◆ **What you are asked to do**
Output only the lines below from the one containing "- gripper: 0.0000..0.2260" to the one containing "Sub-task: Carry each", exactly as written, both ends kept.

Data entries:
········

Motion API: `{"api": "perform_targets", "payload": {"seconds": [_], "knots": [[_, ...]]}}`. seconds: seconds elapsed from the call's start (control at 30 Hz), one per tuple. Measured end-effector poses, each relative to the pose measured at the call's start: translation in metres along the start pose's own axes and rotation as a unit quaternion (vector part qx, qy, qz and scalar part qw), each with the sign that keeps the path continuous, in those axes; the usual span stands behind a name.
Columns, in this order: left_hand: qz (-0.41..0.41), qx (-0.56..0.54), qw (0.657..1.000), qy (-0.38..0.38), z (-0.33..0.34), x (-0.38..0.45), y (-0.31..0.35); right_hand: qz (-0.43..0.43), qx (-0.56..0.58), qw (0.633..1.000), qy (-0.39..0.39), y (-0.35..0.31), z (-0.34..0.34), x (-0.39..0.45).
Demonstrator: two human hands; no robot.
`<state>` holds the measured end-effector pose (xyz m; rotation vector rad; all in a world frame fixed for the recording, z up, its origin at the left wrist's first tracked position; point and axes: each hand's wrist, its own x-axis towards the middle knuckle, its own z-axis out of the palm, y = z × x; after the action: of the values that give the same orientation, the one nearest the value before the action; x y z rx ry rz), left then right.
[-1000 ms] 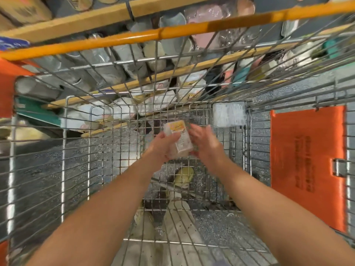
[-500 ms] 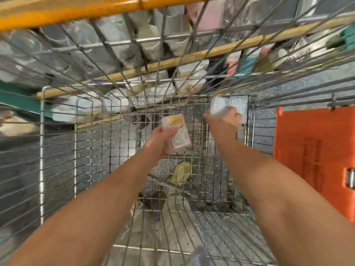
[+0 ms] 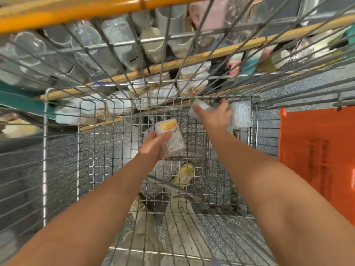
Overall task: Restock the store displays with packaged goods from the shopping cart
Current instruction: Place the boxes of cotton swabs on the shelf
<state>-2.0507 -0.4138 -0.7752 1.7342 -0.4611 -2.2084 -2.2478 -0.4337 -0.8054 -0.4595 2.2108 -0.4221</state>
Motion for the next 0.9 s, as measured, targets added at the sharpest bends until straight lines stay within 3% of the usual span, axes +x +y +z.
{"api": "perform_targets", "payload": {"seconds": [0.07,0.23,0.27,0.33,0.37,0.43,0.5,0.63,0.73,0.9], "knots": [[0.0,0.001,1.0,-0.004,-0.006,0.0,-0.002,-0.027,-0.081,0.996,-0.001,0.003,0.005,-0.003],[-0.018,-0.012,1.0,0.01,-0.023,-0.001,-0.008,-0.211,-0.207,0.955,0.03,0.045,0.014,-0.008],[-0.021,-0.015,1.0,0.016,-0.025,-0.002,-0.008,-0.198,-0.176,0.964,0.013,0.048,0.01,-0.01],[-0.023,-0.02,0.999,0.029,-0.027,-0.004,-0.005,-0.108,0.014,0.99,-0.093,0.044,-0.002,-0.022],[-0.022,-0.024,0.999,0.03,-0.028,-0.006,-0.003,-0.048,0.145,0.974,-0.167,0.039,-0.008,-0.031],[-0.009,-0.032,0.999,0.02,-0.029,-0.009,0.0,0.059,0.345,0.896,-0.275,0.029,-0.02,-0.049],[0.016,-0.027,1.0,0.005,-0.027,-0.012,0.004,0.119,0.408,0.833,-0.353,0.022,-0.029,-0.064],[0.064,-0.023,0.992,-0.104,-0.025,-0.016,0.012,0.15,0.381,0.784,-0.466,0.011,-0.04,-0.085],[0.085,-0.024,0.984,-0.155,-0.027,-0.018,0.01,0.114,0.326,0.809,-0.476,0.005,-0.042,-0.092],[0.098,-0.009,0.986,-0.133,-0.025,-0.02,0.005,-0.006,0.168,0.894,-0.415,-0.004,-0.048,-0.103]]}}
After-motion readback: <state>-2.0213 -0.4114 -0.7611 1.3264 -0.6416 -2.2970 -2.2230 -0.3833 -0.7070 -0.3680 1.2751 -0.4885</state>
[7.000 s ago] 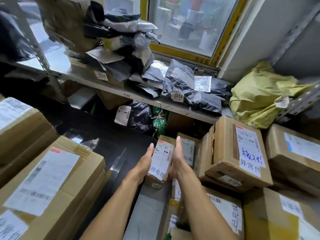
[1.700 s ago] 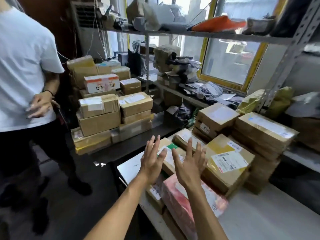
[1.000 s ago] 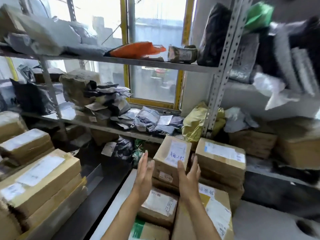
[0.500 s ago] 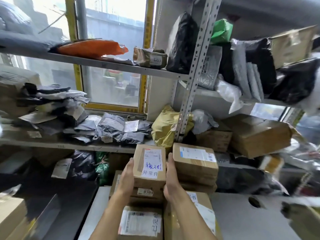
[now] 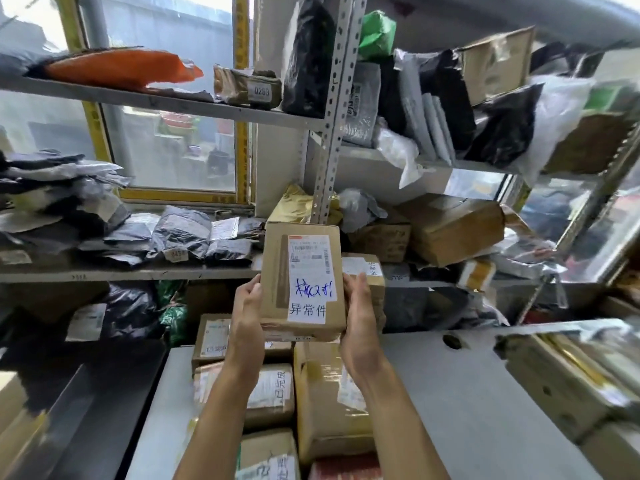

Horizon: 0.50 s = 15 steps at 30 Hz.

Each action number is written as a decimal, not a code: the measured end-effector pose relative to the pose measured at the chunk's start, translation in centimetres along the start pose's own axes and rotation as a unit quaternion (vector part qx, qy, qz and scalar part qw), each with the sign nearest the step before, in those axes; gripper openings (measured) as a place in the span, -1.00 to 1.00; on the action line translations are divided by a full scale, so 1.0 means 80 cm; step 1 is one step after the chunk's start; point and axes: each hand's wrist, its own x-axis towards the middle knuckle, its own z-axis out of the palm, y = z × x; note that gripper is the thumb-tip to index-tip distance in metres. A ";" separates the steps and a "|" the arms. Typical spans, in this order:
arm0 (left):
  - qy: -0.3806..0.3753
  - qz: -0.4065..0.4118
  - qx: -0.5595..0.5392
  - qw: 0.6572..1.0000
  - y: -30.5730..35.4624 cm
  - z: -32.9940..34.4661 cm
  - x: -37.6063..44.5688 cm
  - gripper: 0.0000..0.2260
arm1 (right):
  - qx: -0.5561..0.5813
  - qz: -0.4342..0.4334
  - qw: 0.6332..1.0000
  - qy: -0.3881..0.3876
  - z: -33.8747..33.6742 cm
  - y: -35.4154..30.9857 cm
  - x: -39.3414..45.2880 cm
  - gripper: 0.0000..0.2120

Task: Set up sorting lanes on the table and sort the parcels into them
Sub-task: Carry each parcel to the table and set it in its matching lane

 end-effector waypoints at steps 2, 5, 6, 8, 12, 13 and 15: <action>-0.022 -0.002 0.010 1.000 0.002 0.027 -0.020 -0.51 | -0.008 -0.021 1.000 0.018 -0.026 -0.005 -0.019 -0.41; -0.044 -0.011 0.007 0.999 0.002 0.071 -0.051 -0.57 | 0.012 -0.023 0.999 0.032 -0.072 -0.019 -0.050 -0.42; -0.047 -0.015 0.008 0.999 0.001 0.089 -0.066 -0.55 | 0.013 -0.022 0.999 0.033 -0.090 -0.027 -0.065 -0.43; -0.065 -0.020 -0.001 0.998 -0.003 0.124 -0.095 -0.53 | 0.002 -0.030 0.999 0.041 -0.124 -0.042 -0.094 -0.42; -0.091 -0.036 -0.009 0.995 -0.021 0.238 -0.178 -0.57 | -0.022 -0.047 0.993 0.102 -0.240 -0.075 -0.171 -0.37; -0.103 -0.046 -0.006 0.994 -0.028 0.265 -0.198 -0.53 | -0.017 -0.043 0.992 0.114 -0.271 -0.078 -0.188 -0.37; -0.127 -0.062 -0.001 0.990 -0.042 0.329 -0.247 -0.52 | -0.015 -0.041 0.988 0.146 -0.342 -0.088 -0.235 -0.36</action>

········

◆ **Written response**
  - gripper: 0.0000..0.2260
arm1 (right):
  - qx: -0.5561..0.5813
  - qz: -0.4342..0.4334
  - qw: 0.6332..1.0000
  - qy: -0.3881..0.3876
  - z: -33.8747..33.6742 cm
  - y: -35.4154..30.9857 cm
  - x: -39.3414..45.2880 cm
  - gripper: 0.0000..0.2120

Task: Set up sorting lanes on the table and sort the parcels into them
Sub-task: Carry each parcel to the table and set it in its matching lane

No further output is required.